Pei Nanchuan soltou um suspiro:
— Se bastasse um milhão para encerrar nossos dez anos, seria ótimo.
O semblante de Dong Xiaoxiao ficou ainda mais sombrio.
— Certo, um real então! Chen Ling, você tem um real aí? Depressa!
A assistente, Chen Ling, remexeu apressada em sua bolsa e encontrou uma moeda de um real.
Dong Xiaoxiao atirou a moeda a Pei Nanchuan, que a pegou no ar, acompanhando o arco gracioso do metal.
Dong Xiaoxiao rangeu os dentes:
— Agora “Senhorita Dong” é minha. Não venha se arrepender depois.
Pei Nanchuan manteve a calma:
— Não vou me arrepender.
— Hmpf!
À noite, apesar de ser verão, nevava sobre o acampamento na estepe.
O clima no Norte era assim, imprevisível.
Todos estavam animados.
Gritavam para sair e ver a neve.
Pei Nanchuan foi até a janela do trailer das garotas.
Apoiou-se no parapeito e sorriu:
— Xiaoxiao, quer sair pra ver a neve?
Afinal, haviam combinado de aproveitar bem os próximos dias para se despedirem. Sair com ela para ver a neve seria um belo ritual de despedida.
Seu sorriso era límpido, sereno, havia sumido toda a amargura e rancor anteriores.
Naquele instante, Dong Xiaoxiao pareceu finalmente compreender algo. Não era à toa que Pei Nanchuan andava tão calmo ultimamente, não discutia, não criava caso; ele estava se despedindo.
Ao perceber isso, o coração de Dong Xiaoxiao apertou, uma dor súbita.
— Me espere um instante — pediu ela.
— Claro.
Logo Dong Xiaoxiao saiu do trailer.
Usava um boné, jaqueta jeans, calça de cintura alta colada e botas.
Seu corpo, de proporções perfeitas, chamava a atenção até de outras mulheres.
Trazia uma caixa de violão na mão.
Perto do acampamento, corria um riacho.
Os dois seguiram juntos, acompanhando o curso d’água.
Atrás deles, dois cinegrafistas. Estavam ali tanto para filmar quanto para garantir a segurança dos convidados.
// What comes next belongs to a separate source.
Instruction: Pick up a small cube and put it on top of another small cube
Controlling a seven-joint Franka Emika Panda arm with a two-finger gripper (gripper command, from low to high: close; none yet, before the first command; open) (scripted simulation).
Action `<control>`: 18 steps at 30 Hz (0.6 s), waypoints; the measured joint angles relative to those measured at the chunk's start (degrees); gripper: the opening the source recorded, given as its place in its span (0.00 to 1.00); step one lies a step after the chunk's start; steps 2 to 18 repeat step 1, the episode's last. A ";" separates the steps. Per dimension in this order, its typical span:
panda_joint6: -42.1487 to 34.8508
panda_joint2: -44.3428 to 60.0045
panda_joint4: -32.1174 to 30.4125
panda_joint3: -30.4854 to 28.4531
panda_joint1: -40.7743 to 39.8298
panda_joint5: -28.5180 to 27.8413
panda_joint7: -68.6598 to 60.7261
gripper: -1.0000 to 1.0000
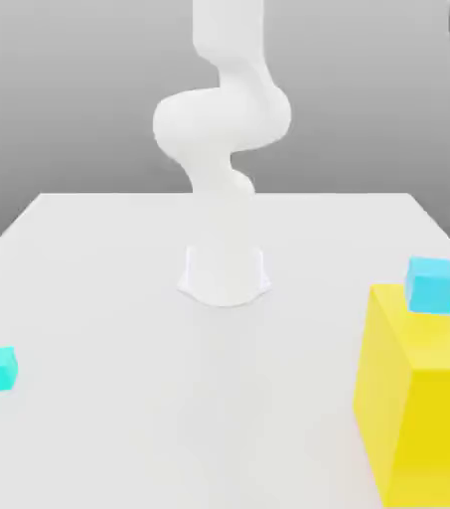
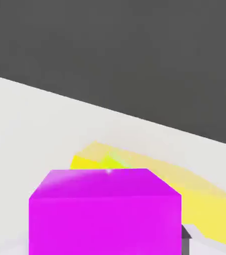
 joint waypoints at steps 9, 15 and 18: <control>0.00 0.00 0.00 0.00 0.00 0.00 0.00 1.00; 0.00 0.00 0.00 0.00 0.00 0.00 0.00 1.00; 0.00 0.00 0.00 0.00 0.00 0.00 0.00 1.00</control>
“Entre o brilho da lua e a brancura da neve, Xiaoxiao é a terceira beleza suprema!”
“Que maravilha! Meu coração disparou!”
“Irmã, com essas pernas longas, seu bumbum não sente vertigem?”
Pei Nanchuan sorriu:
— Neve em junho, dizem que alguém está sofrendo uma grande injustiça.
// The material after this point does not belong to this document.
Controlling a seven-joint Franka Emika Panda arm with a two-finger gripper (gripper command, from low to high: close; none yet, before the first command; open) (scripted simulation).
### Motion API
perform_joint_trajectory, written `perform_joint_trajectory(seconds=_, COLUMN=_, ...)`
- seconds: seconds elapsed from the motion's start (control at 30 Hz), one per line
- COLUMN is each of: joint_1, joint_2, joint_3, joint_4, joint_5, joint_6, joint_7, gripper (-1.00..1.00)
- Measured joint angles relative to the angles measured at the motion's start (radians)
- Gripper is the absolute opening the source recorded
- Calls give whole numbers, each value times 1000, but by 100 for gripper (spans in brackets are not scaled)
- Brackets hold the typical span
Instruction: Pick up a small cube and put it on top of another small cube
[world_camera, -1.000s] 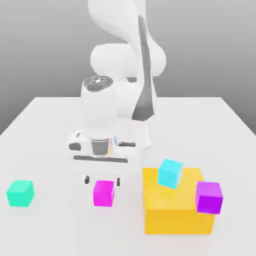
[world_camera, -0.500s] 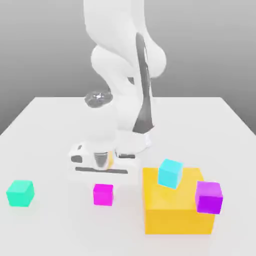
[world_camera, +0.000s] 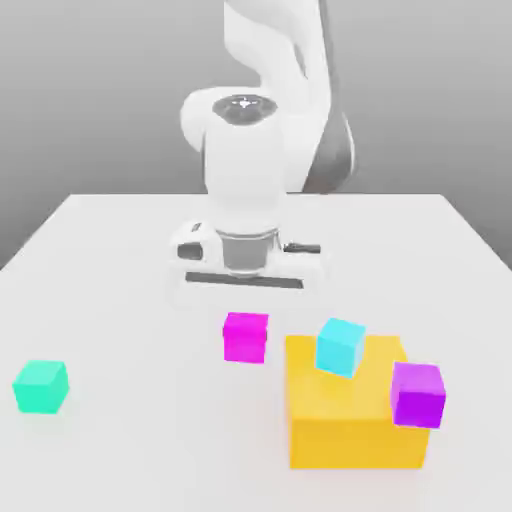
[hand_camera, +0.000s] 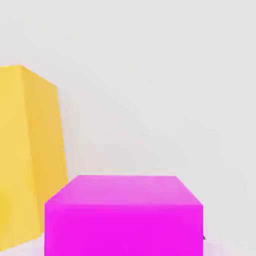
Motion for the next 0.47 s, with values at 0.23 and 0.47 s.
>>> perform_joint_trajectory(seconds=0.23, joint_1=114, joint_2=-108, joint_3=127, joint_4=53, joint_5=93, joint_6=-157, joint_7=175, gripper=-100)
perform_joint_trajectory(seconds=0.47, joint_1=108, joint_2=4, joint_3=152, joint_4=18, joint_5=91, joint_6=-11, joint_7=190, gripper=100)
Dong Xiaoxiao desconversou:
— Não seja supersticioso, o clima do Norte é assim mesmo, mutável, quase irreal.
Pei Nanchuan apenas sorriu, deixando no ar.
“Injustiça? Com certeza é a Dong Xiaoxiao! Ficou tanto tempo sendo esposa do Pei Nanchuan, mesmo sem terem oficializado nada!”
“Dá até pena da Xiaoxiao! Sem nunca ter casado de verdade, mas sempre carregando o rótulo de esposa!”
“Agora finalmente ela se libertou! Vai, Xiaoxiao!”
“Uma dúvida: por que ela nunca explicou antes?”
“Acho que ela ainda tinha esperanças nele. E também, se explicasse, seria acusada de ingratidão. Mas agora, graças ao programa ‘Adeus, Amor’, todos enxergaram quem o Pei é de verdade!”
“Xiaoxiao, que sua vida seja sempre florida daqui pra frente!”
Caminharam assim, lado a lado.
À margem do riacho, havia duas grandes pedras, perfeitas para se sentar.
Pei Nanchuan sugeriu:
— Vamos sentar aqui um pouco.
Dong Xiaoxiao assentiu.
Pei Nanchuan então ofereceu dois cigarros aos cinegrafistas e pediu:
— Irmão Zhou, irmão Zhang, filmem de longe, ok?
Zhou Mian e Zhang Li concordaram.
Pei Nanchuan era alguém que impunha respeito. Online, muitos ousavam provocá-lo; mas pessoalmente, ninguém teria coragem de afrontá-lo.
Apesar de não ser famoso, possuía uma presença que não permitia que o menosprezassem ou desafiassem.
Zhou Mian era o cinegrafista exclusivo de Pei Nanchuan. No início, até tentou impedi-lo de quebrar coisas, mas acabou sendo arremessado como um boneco de pano.
Não podia negar, tinha certo receio de Pei Nanchuan, mesmo depois do pedido de desculpas.
Mas, nesses últimos dias, Zhou Mian passou a conhecê-lo melhor e percebeu o quanto a imagem de Pei Nanchuan na internet divergia da realidade.
Infelizmente, Zhou Mian era apenas mais um membro da equipe, sem voz ativa, preso aos contratos.
Com a filmagem à distância, não poderiam captar o que Pei Nanchuan e Dong Xiaoxiao diziam, nem mesmo registrar suas expressões com clareza.
Na lente, só se viam duas silhuetas negras: uma de corpo gracioso, outra de presença imponente.
Se não soubessem a história, qualquer um diria que eram feitos um para o outro.